**Task:** Only a number is wanted: how many lines in the records below contain "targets"?
►
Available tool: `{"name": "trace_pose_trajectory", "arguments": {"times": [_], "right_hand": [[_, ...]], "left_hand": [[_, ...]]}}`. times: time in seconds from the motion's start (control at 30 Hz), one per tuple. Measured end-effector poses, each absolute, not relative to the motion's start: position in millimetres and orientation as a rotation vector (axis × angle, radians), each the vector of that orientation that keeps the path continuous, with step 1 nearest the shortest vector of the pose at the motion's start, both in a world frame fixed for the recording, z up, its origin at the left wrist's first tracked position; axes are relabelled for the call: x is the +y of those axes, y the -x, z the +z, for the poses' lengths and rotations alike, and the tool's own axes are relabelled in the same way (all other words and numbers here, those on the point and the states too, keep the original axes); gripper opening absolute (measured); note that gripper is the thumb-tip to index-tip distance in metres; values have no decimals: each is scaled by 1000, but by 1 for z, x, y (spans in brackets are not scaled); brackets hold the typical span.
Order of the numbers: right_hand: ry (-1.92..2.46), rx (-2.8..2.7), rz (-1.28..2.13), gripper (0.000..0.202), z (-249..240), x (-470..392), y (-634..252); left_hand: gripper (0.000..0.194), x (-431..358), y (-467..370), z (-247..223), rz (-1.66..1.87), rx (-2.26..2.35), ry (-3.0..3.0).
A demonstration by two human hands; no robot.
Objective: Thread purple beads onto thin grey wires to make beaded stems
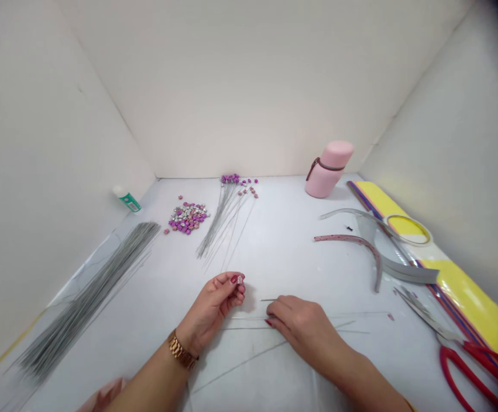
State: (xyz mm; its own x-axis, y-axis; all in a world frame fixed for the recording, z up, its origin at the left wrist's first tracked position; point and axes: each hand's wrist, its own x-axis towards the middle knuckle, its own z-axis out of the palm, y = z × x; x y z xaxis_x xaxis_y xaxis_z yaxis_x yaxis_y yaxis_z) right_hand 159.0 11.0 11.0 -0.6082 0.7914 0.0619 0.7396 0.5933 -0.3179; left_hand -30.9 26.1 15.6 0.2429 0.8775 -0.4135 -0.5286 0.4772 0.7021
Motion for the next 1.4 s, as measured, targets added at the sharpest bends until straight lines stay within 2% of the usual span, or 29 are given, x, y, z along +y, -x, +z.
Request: {"name": "trace_pose_trajectory", "arguments": {"times": [0.27, 0.4, 0.73, 1.4], "right_hand": [[1219, -2632, 415, 18, 14, 8, -159], [1191, -2525, 544, 30, 25, 10, -169], [1231, -2386, 387, 35, 27, 9, -175], [1226, -2409, 370, 35, 23, 11, -173]], "left_hand": [[11, 22, 25, 16, 984, 834, -409], [10, 24, 29, 14, 993, 828, -381], [11, 24, 28, 13, 986, 832, -448], [11, 22, 26, 13, 959, 890, -560]]}}
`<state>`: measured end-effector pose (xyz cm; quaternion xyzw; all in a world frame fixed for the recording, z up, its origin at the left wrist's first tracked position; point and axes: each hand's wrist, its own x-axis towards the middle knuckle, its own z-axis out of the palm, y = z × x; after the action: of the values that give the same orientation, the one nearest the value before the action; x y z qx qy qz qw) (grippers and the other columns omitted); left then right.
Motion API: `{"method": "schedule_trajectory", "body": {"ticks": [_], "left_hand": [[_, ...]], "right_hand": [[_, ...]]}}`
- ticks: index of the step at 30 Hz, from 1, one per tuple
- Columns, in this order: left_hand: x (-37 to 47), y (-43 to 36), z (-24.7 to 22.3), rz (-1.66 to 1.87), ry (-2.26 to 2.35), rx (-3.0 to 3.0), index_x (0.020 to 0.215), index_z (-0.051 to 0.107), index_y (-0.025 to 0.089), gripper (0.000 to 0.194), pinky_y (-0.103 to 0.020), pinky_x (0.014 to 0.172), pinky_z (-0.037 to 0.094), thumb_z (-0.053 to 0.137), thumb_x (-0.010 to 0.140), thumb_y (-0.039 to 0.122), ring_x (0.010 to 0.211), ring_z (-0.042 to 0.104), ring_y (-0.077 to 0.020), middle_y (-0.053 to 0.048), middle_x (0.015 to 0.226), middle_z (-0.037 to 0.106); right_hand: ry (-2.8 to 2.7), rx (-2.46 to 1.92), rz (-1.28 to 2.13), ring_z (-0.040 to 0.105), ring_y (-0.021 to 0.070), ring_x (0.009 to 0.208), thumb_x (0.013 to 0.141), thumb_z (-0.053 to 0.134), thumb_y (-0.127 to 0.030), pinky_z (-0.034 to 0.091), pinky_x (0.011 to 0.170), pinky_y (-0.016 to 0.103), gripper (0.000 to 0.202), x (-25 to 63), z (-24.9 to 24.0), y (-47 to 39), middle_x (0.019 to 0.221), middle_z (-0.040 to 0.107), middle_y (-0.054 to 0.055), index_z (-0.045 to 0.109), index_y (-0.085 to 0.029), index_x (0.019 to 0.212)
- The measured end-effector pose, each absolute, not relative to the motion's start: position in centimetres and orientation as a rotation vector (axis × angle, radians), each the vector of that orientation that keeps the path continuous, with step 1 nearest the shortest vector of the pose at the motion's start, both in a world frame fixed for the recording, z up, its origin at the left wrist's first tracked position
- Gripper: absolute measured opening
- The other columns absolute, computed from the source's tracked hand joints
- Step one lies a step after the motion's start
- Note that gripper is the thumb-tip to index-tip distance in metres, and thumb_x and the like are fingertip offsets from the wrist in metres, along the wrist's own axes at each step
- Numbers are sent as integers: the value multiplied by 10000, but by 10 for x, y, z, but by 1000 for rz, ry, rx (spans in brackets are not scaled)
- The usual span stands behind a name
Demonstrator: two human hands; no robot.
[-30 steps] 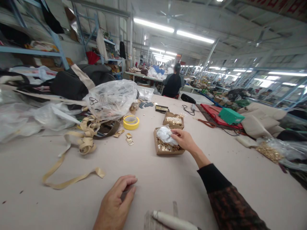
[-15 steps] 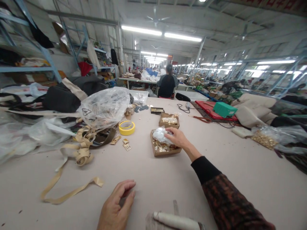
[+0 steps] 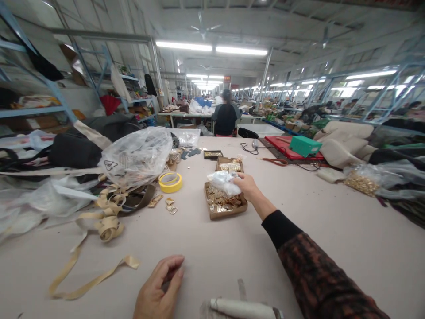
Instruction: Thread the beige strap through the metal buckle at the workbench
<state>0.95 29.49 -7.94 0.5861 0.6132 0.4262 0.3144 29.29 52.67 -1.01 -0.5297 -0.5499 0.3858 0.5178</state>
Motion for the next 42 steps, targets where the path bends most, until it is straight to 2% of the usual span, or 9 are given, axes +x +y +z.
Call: {"method": "schedule_trajectory", "body": {"ticks": [5,9,11,15,22,26,29,34,42], "left_hand": [[16,294,-75,1200,1483,1283,1118,643,195,491,-388,969,511,670,797,565,1060,624,-260,-106,1152,648],[39,286,-43,1395,1047,768,1410,391,254,824,-427,959,516,734,744,596,1155,584,-279,-144,1400,482],[50,280,-22,1472,766,535,1435,354,309,792,-425,978,506,680,788,629,1217,540,-267,-102,1432,460],[56,262,9,1643,553,196,1232,584,166,469,-322,897,542,439,973,529,1090,616,-225,-112,1235,621],[36,212,26,1624,551,-84,1104,631,159,420,-319,750,579,333,1020,442,877,678,-201,-75,1031,700],[34,195,21,1591,552,-104,1103,622,153,366,-302,709,578,388,1007,417,818,681,-189,-79,1011,697],[32,185,11,1549,571,-153,1114,602,171,318,-308,663,575,435,990,412,757,681,-187,-59,947,698],[27,170,2,1521,552,-190,1122,592,178,335,-310,596,557,442,981,442,759,681,-205,-54,949,693],[28,162,-6,1438,467,-171,1051,620,130,381,-257,483,486,429,985,453,632,649,-177,-56,834,687]], "right_hand": [[-1240,-1103,1189,576,189,553,521,709,-348,446,494,273,399,277,25,486,681,661,44,678,-134,856],[-1263,-1037,1288,553,166,564,545,718,-300,417,492,247,323,237,38,423,692,652,6,684,-158,833],[-1348,-1046,1292,561,174,594,590,702,-304,423,507,249,262,213,35,386,686,643,-5,675,-170,813],[-1601,-1078,1227,635,258,894,672,679,-370,520,766,346,436,178,28,320,984,705,55,667,-179,1064],[-1706,-963,1292,550,295,1184,804,600,-456,431,1028,440,484,167,31,268,1250,637,69,647,-208,1217],[-1607,-1028,1456,640,266,909,658,787,-428,526,795,371,586,163,29,263,982,707,67,679,-165,1171],[-1366,-1014,1528,561,158,623,580,855,-408,453,552,268,606,164,23,265,782,664,19,696,-156,1108],[-1453,-890,1363,530,145,611,690,818,-412,440,560,274,472,175,31,248,750,625,4,707,-194,1093],[-2361,-596,613,608,243,1035,856,638,-152,533,877,366,217,170,42,205,1183,589,95,653,-229,1059]]}}
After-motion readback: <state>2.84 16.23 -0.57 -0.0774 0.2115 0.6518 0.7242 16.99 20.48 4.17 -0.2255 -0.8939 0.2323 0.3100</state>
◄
**Exercise answer:** 2